____ Supplied records

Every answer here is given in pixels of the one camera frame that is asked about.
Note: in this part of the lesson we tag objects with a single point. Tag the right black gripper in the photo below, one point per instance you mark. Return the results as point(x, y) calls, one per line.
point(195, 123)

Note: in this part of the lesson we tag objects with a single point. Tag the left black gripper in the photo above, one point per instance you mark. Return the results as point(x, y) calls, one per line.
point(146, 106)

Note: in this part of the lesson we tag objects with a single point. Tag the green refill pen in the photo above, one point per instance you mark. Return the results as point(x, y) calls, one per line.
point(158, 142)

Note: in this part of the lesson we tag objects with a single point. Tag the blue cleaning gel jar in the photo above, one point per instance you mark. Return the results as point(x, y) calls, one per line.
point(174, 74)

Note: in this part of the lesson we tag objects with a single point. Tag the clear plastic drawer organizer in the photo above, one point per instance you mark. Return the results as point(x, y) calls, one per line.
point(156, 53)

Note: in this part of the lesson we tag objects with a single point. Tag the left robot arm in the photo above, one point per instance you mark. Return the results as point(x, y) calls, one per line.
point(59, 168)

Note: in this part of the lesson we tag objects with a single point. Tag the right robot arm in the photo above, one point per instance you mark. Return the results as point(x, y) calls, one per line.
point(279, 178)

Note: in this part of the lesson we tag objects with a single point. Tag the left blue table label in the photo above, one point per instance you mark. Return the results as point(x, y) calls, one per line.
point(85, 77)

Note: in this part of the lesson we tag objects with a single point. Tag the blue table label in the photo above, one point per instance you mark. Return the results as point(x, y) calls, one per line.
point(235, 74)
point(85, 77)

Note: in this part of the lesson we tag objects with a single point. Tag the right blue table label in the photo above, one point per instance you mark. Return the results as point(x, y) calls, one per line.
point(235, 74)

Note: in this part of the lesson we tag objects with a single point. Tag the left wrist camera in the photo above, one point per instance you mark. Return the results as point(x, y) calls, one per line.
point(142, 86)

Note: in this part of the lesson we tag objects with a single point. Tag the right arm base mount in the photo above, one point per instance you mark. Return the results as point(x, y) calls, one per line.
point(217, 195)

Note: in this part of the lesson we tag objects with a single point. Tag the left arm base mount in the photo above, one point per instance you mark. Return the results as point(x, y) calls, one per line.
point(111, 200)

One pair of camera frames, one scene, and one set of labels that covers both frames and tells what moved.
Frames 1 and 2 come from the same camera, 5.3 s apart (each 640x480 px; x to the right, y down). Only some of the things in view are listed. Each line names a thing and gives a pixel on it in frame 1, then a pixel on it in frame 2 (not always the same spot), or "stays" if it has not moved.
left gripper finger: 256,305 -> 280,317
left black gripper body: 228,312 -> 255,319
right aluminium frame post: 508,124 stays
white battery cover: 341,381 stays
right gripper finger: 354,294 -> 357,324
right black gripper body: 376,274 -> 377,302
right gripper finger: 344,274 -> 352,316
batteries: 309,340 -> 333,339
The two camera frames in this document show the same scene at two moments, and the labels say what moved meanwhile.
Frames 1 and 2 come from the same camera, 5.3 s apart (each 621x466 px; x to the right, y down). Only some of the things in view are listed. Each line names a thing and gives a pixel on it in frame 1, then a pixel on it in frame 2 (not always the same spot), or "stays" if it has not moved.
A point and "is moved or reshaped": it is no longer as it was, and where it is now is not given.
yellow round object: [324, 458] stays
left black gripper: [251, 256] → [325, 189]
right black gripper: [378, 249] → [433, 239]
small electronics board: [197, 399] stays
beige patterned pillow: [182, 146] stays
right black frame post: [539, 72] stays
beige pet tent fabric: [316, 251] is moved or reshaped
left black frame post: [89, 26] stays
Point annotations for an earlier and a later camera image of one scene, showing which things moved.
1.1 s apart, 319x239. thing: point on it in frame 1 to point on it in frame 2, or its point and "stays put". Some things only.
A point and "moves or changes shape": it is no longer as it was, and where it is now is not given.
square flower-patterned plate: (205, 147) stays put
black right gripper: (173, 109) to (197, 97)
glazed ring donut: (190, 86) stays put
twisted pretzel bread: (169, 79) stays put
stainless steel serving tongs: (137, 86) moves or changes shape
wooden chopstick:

________

▶ _What is being asked_: Lines holding the string "beige" in the records: how many are there? Give only the number.

▶ _Solution_: 2